Porque más allá de los datos, la pobreza se vive y se siente de maneras muy distintas. En la última Encuesta de Percepción Ciudadana de Manizales Cómo Vamos, 18 de cada 100 personas dijeron sentirse pobres. Una respuesta que no depende de fórmulas económicas, sino de percepciones íntimas como el costo de la vida, la comparación con los vecinos o la sensación de privación. Curiosamente, en esa misma encuesta, el 73% aseguró que las cosas van por buen camino. Una paradoja que revela la complejidad de cómo pensamos la ciudad.

En el estudio "La pobreza en la región Atlántica colombiana. Una nueva dimensión para su análisis, a partir de encuestas de calidad de vida", se indagó en los determinantes que llevan a una persona a considerarse pobre, más allá de las cifras de ingresos. Entre los factores que influyen se encontraron la baja educación, haber vivido siempre en el mismo municipio o estar entre los 20 y 34 años sin haberse casado. Una muestra clara de que la pobreza no solo se mide, también se percibe.
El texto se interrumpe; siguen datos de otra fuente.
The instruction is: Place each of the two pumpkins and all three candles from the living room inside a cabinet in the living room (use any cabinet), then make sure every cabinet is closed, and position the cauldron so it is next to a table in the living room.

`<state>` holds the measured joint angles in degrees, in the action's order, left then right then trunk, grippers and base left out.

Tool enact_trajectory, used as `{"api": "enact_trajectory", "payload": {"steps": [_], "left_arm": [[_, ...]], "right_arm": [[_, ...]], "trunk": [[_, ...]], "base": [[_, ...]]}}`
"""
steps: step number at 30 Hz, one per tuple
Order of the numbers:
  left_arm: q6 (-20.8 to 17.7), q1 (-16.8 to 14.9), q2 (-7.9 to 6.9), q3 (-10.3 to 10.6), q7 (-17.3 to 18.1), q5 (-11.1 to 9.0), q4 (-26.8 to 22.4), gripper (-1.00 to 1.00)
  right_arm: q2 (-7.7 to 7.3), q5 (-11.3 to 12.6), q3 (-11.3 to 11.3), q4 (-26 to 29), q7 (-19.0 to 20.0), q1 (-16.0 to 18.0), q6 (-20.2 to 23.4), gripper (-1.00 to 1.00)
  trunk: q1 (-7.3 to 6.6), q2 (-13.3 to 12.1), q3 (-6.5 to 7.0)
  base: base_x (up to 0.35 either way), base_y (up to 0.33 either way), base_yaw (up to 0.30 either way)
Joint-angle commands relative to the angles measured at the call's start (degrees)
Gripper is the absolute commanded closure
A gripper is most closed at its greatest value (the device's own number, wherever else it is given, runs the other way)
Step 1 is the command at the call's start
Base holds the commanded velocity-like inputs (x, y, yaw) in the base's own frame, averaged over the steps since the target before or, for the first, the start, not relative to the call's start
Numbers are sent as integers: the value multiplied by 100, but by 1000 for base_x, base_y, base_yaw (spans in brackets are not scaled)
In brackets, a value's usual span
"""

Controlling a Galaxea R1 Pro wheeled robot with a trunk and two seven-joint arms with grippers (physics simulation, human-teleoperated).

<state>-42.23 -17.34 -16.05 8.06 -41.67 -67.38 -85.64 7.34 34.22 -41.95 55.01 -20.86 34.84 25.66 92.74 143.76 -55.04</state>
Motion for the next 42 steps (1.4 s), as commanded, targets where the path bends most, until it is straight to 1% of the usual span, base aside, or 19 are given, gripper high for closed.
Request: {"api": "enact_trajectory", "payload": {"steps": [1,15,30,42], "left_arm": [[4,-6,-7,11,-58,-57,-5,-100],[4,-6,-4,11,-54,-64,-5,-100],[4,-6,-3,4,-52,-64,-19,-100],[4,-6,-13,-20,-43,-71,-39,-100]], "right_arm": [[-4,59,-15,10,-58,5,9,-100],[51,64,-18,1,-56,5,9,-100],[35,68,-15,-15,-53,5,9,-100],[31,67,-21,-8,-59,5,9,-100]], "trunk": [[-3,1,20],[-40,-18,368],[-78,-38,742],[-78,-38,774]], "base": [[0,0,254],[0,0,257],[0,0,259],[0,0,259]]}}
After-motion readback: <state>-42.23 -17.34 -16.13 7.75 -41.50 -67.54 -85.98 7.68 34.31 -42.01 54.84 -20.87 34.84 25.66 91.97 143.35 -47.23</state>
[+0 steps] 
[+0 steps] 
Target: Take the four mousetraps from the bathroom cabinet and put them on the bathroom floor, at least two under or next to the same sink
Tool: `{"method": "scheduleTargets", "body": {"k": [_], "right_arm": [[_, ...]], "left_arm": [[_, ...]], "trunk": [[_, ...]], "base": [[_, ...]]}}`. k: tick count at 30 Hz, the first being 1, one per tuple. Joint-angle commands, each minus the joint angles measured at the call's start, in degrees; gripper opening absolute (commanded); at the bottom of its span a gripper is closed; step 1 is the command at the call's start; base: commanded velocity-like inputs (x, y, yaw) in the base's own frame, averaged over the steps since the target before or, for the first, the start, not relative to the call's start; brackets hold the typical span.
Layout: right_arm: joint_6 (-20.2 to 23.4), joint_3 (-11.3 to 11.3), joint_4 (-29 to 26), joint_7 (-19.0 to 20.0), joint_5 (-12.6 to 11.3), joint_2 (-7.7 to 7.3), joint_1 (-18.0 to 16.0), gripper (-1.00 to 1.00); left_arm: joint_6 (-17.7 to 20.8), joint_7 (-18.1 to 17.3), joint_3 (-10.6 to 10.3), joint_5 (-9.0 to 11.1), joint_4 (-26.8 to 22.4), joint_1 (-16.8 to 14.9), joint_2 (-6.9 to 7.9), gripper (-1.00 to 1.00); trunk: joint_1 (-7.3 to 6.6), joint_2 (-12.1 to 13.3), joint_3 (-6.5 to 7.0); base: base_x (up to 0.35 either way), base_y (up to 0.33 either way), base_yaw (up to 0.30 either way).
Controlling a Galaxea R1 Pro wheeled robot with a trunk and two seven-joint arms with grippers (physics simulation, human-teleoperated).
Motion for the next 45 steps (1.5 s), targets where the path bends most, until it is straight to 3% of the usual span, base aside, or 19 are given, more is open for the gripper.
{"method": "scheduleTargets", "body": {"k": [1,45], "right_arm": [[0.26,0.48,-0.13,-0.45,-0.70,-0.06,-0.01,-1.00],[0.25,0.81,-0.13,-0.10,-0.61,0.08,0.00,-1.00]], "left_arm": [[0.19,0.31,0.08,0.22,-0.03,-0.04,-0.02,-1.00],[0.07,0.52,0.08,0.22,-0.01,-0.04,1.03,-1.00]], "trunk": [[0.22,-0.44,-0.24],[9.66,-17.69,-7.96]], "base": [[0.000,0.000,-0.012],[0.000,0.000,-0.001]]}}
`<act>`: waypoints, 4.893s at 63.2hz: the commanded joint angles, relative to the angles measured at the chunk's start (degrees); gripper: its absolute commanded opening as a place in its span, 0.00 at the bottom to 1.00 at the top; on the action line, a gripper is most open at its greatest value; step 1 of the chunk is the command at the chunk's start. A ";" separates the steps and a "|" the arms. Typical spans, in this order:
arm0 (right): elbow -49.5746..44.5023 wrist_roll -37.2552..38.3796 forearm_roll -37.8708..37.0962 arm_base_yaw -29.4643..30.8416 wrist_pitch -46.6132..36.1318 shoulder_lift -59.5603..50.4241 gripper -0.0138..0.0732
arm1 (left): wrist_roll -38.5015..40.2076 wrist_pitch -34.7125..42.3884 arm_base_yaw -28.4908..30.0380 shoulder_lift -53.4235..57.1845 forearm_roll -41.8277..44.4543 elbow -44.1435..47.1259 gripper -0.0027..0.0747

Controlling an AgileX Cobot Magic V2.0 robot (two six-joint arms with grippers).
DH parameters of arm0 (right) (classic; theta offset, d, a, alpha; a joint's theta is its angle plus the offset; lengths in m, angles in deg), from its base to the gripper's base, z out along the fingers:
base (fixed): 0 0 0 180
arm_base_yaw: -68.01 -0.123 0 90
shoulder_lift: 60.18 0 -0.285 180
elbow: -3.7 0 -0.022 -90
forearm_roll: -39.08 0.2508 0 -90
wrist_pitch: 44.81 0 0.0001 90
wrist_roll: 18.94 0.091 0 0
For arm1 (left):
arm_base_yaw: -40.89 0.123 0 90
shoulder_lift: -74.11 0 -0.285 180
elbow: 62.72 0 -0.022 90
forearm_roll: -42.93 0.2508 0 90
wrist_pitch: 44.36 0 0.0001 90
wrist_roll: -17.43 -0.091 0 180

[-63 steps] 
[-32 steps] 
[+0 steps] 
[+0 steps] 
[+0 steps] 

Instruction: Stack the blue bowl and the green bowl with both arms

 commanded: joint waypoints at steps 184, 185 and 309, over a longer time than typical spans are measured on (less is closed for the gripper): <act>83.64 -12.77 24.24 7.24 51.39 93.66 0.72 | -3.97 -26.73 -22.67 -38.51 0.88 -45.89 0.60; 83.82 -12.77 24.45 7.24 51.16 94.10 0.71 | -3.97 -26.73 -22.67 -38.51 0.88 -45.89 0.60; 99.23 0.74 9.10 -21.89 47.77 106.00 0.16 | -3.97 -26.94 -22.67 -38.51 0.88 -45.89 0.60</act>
Y es que en Manizales conviven varias realidades. Está la ciudad estadística, la que reflejan los indicadores. Está la ciudad vivida, donde cada persona experimenta la pobreza o la abundancia según sus ingresos y su entorno. Y está, también, la ciudad imaginada, esa que nunca existirá del todo, pero que proyectamos como objetivo. Es la ciudad de nuestros deseos, donde todos caben y nadie queda por fuera. Una ciudad que, aunque inalcanzable, nos impulsa a seguir cambiando.

Quizá ahí radique la clave. Entender que la pobreza no es solo un número ni una etiqueta, sino una vivencia que nos habla de desigualdades, de burbujas que aíslan a unos y condenan a otros. El reto es reconocer esa pluralidad de ciudades y trabajar, paso a paso, para acercarnos más a la que soñamos.